Castro que pertence a Caminha e Viana do Castelo proposto como monumento nacional

Património

em

Foto: DR / Arquivo

A Direção-Geral do Património Cultural propôs ao Governo a classificação, como monumento nacional, de um conjunto arqueológico situado no limite das freguesias de Âncora e Afife, distrito de Viana do Castelo, segundo anúncio hoje publicado em Diário da República.

De acordo com informação do extinto Instituto de Gestão do Património Arquitetónico e Arqueológico (IGESPAR), substituído pela Direção-Geral do Património Cultural, trata-se de “um castro milenar, isolado no monte da Cividade que delimita aquelas freguesias dos dois concelhos vizinhos [Caminha e Viana do Castelo], onde foram identificadas em sucessivas escavações, realizadas nos últimos 50 anos, casas de planta circular, algumas das quais com lareiras e bancos de pedra no interior, além de um troço de muralha com 24 metros de extensão”.

Este castro abrange terrenos daquelas duas freguesias e, por isso, em Viana é conhecido como a Cividade de Afife, enquanto em Caminha essa designação é atribuída a Âncora.

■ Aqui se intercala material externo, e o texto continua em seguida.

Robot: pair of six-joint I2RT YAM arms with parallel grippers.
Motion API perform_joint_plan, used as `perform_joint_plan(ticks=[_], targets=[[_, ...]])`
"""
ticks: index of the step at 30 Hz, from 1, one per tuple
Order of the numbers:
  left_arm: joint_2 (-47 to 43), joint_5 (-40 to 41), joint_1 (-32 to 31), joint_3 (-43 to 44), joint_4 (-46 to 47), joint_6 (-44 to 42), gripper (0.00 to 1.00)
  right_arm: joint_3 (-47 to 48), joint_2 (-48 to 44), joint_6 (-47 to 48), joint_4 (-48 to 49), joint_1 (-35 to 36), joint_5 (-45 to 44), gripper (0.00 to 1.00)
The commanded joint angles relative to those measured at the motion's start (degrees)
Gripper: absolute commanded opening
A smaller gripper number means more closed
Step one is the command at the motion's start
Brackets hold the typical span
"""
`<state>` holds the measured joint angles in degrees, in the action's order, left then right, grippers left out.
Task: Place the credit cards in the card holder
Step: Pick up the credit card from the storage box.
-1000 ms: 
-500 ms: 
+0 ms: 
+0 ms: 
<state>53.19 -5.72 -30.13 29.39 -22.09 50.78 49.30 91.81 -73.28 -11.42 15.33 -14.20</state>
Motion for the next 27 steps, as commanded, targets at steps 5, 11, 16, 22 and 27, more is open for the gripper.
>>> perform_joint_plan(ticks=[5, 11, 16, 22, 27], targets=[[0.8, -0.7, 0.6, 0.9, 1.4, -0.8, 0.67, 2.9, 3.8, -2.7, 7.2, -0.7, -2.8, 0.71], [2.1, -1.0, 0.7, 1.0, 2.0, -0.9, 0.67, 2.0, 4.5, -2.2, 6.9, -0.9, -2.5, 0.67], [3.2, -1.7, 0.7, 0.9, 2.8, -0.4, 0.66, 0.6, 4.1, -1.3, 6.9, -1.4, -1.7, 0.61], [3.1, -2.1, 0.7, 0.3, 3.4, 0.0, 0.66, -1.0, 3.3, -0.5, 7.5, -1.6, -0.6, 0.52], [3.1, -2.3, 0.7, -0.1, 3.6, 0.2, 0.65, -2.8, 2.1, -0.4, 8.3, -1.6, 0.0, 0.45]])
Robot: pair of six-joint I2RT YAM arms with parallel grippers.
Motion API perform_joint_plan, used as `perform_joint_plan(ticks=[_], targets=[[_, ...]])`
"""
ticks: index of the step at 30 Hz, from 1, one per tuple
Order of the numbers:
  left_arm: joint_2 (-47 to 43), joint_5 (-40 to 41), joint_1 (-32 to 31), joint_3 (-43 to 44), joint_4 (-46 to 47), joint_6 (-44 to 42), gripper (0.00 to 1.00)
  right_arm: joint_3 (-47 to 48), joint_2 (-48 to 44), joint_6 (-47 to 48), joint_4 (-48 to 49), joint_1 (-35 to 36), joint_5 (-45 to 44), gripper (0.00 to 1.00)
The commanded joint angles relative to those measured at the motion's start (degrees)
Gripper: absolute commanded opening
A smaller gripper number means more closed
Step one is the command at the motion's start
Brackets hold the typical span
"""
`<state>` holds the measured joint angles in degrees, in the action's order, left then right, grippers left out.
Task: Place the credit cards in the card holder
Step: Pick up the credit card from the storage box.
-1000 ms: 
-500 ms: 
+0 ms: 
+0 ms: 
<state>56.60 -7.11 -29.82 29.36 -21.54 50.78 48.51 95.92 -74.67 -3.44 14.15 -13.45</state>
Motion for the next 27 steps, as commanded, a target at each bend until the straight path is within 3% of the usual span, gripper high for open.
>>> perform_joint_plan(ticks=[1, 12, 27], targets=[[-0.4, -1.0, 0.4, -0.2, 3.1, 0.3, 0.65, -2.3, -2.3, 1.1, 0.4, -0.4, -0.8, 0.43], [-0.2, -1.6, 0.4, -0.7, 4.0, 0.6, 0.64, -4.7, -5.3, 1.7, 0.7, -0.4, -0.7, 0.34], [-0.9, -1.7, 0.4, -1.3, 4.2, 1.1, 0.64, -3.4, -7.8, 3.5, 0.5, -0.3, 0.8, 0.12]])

O anúncio hoje publicado em Diário da República (DR) refere ser “intenção da Direção-Geral do Património Cultural propor à secretária de Estado Adjunta e do Património Cultural a classificação como sítio de interesse nacional, com a designação de monumento nacional (MN), da Cividade de Âncora/Afife, no Monte da Cividade, freguesia de Âncora, concelho de Caminha, e freguesia de Afife, concelho de Viana do Castelo, distrito de Viana do Castelo”.

No documento, datado de 12 de abril, o Diretor-Geral do Património Cultural, Bernardo Alabaça, fundamenta a proposta de classificação “num parecer da secção do Património Arquitetónico e Arqueológico do Conselho Nacional de Cultura de 16 de outubro de 2019, que mereceu a concordância da anterior diretora-geral”.

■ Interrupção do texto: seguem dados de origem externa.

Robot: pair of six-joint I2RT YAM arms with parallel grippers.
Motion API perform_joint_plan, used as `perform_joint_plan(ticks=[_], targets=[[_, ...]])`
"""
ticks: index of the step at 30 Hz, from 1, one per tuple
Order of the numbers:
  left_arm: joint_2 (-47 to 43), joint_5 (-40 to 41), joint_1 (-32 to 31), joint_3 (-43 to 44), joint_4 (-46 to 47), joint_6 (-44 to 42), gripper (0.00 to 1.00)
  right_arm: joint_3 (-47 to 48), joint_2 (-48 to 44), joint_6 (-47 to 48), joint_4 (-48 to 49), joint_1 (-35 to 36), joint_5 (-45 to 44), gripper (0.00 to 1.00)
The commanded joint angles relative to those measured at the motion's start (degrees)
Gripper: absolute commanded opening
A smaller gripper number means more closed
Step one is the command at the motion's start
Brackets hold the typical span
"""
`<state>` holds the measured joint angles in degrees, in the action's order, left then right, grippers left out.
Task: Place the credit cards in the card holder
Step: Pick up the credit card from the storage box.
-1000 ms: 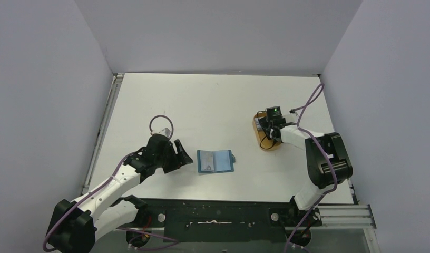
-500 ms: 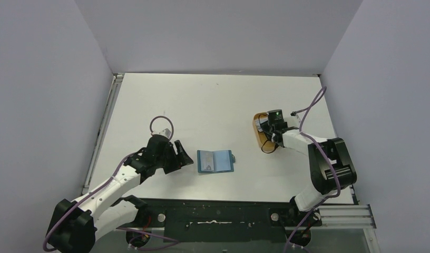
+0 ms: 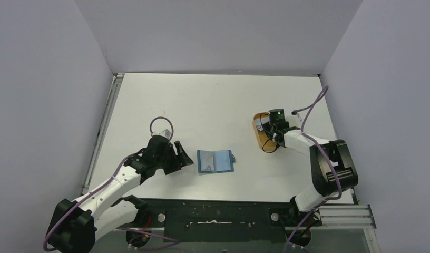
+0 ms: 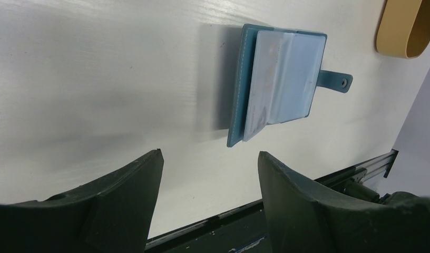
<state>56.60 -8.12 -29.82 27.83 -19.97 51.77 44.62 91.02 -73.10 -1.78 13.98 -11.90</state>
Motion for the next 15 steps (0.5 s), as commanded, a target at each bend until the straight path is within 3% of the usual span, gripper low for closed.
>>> perform_joint_plan(ticks=[1, 7, 15], targets=[[-1.0, -0.7, 0.4, 0.2, 2.6, 0.1, 0.64, 0.8, -3.4, 2.1, -1.6, -0.1, -0.8, 0.11], [-1.1, -0.6, 0.4, 0.2, 2.6, 0.2, 0.64, 2.4, -6.0, 3.6, -3.4, 0.2, -0.5, 0.01], [-2.1, 0.0, 0.4, 0.5, 1.9, 0.1, 0.64, 5.6, -8.7, 5.4, -6.8, 0.2, -0.2, 0.0]])
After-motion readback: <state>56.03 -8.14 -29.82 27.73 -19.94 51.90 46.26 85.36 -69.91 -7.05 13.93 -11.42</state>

A classificação daquele castro foi oficialmente iniciada em maio de 2018, com a publicação, em Diário da República (DR), do anúncio da abertura do procedimento.

Anteriormente, em 2013, os dois municípios celebraram um protocolo de colaboração para a gestão conjunta daquela Cividade, comprometendo-se a recuperar, estudar e potenciar turisticamente aquele conjunto arqueológico.

Com aquele protocolo, as autarquias comprometeram-se a desenvolver uma estratégia conjunta de ação para a Cividade de Âncora/Afife, que permita a conservação e preservação dos vestígios arqueológicos existentes, “bem como de outros que se venham a ser descobertos”.

Em julho de 2013, o local foi alvo de trabalhos arqueológicos realizados por especialistas da Universidade do Minho.

O acordo prevê ainda a musealização daquela área e a integração daquele castro num roteiro de visitas a pontos de interesse arqueológico na região.